[ABOUT THIS EXERCISE]
Go line by line through the entries and show those that hold the string "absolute".

[Entries taken from a collection]
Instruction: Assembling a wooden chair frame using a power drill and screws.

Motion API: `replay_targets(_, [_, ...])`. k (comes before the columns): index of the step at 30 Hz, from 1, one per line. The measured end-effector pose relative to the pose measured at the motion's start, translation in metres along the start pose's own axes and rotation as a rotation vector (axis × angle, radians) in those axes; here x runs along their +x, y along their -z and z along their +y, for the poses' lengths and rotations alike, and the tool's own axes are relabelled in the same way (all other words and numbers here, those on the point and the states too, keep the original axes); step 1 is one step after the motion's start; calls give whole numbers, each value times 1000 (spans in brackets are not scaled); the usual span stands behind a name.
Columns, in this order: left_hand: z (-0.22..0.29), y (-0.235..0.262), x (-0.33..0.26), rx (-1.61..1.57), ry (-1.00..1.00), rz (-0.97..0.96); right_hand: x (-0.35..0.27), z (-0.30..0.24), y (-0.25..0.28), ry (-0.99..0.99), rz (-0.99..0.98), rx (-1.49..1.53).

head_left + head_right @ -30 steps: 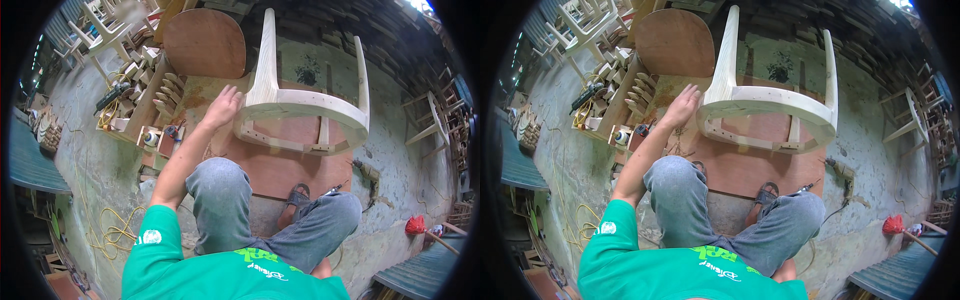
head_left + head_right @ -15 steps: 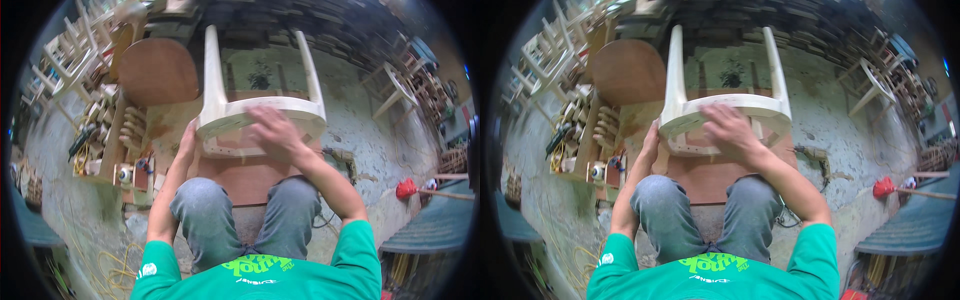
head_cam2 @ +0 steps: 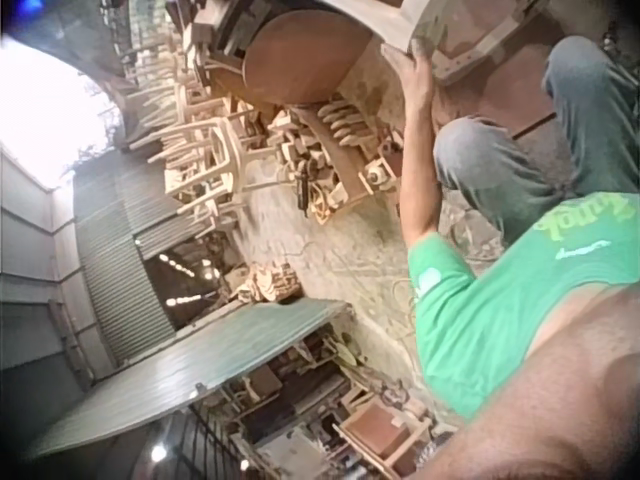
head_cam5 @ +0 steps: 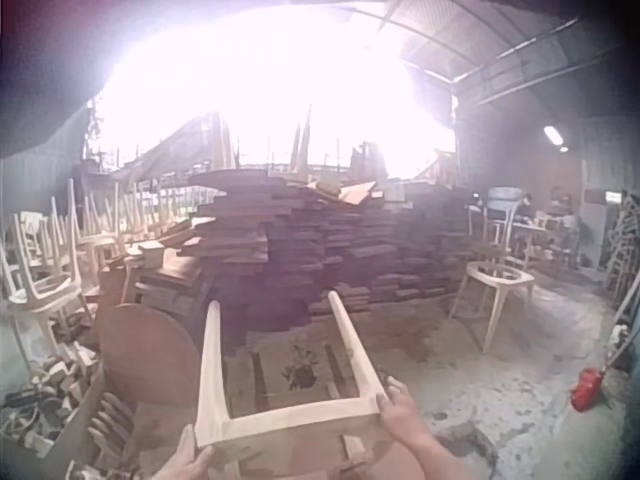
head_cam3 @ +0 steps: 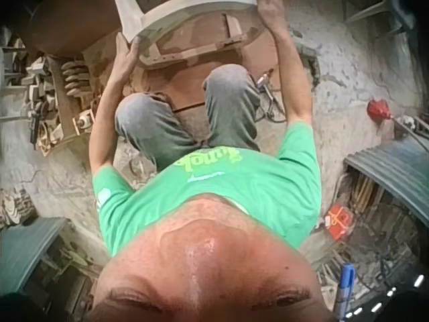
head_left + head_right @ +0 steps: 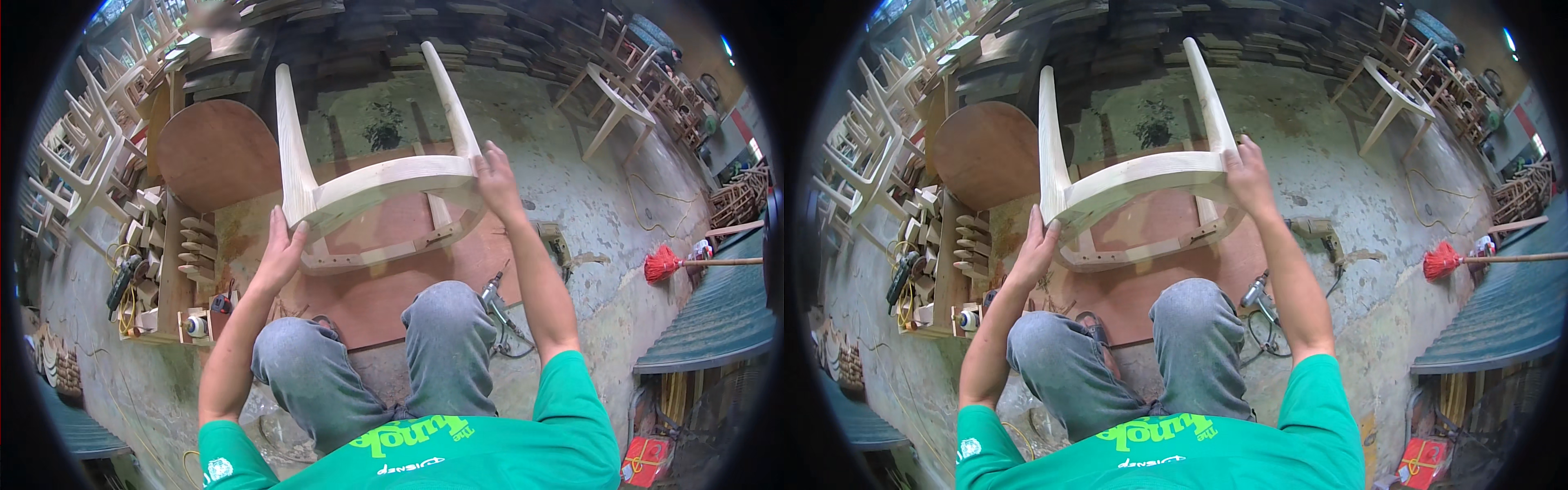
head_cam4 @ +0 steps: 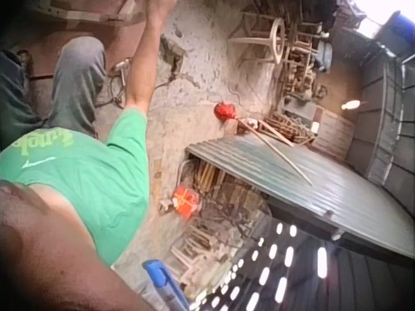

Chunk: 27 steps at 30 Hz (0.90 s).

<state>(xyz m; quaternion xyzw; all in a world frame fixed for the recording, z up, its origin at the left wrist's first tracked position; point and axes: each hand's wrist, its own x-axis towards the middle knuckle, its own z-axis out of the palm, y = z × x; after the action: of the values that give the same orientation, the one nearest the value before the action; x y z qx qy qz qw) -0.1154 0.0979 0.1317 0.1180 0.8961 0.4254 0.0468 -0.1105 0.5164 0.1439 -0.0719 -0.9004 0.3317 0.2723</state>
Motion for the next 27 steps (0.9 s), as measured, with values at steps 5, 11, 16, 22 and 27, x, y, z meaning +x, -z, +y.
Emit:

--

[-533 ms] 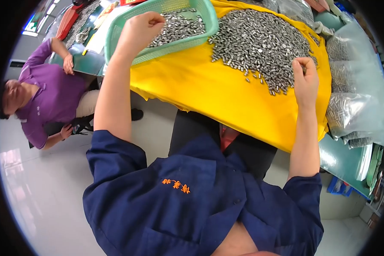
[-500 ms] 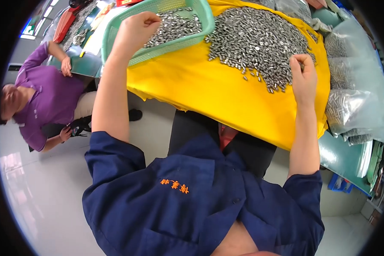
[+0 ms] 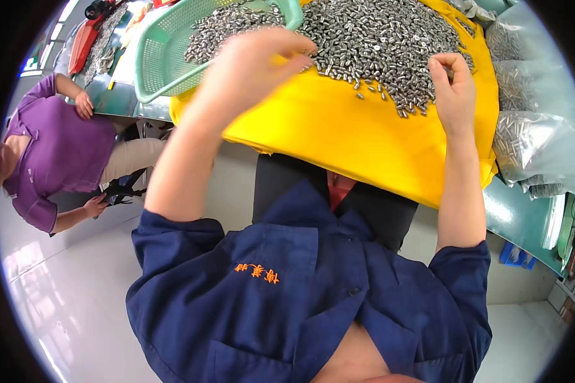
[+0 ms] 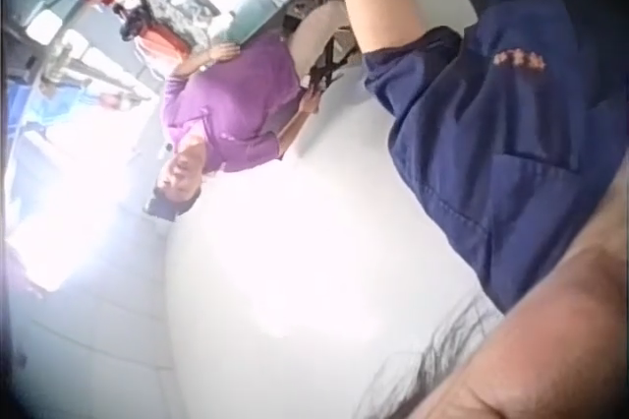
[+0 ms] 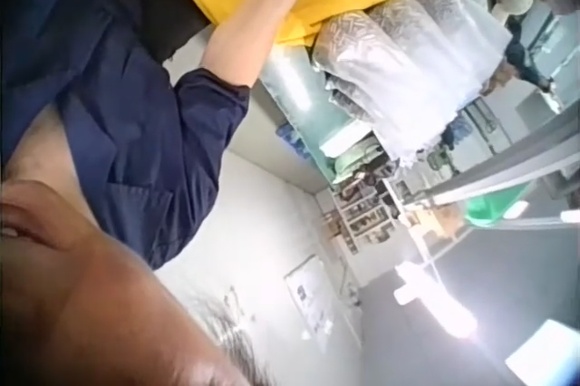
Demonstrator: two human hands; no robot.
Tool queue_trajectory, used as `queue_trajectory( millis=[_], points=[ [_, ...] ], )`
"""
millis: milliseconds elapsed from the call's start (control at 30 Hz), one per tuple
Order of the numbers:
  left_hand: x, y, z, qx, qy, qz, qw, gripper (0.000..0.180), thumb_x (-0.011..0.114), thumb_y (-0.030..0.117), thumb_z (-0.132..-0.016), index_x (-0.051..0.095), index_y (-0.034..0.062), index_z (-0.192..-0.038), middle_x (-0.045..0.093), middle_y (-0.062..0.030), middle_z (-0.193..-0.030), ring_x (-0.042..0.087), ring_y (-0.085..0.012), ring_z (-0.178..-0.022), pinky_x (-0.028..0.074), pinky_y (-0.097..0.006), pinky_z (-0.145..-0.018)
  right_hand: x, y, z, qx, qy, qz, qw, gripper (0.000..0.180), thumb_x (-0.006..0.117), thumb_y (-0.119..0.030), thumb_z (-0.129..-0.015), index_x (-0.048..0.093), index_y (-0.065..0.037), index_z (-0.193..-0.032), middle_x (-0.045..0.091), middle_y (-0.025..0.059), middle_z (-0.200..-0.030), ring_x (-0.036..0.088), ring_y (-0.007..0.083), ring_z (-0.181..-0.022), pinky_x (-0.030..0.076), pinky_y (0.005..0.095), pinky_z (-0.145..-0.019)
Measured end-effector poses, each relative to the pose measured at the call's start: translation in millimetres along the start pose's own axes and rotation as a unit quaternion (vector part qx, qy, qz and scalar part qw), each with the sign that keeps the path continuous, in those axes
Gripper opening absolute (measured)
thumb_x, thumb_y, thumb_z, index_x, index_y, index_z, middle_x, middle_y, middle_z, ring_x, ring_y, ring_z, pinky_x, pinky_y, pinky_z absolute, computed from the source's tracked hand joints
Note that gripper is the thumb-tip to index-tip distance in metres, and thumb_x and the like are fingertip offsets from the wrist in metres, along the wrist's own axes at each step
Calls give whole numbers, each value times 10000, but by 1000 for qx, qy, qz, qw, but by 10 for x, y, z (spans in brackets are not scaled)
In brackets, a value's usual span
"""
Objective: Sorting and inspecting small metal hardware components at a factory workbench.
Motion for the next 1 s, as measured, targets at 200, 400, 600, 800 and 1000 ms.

[SOLUTION BELOW]
Gripper opening absolute (measured)
thumb_x, thumb_y, thumb_z, index_x, index_y, index_z, middle_x, middle_y, middle_z, ring_x, ring_y, ring_z, pinky_x, pinky_y, pinky_z absolute, computed from the source's tracked hand joints

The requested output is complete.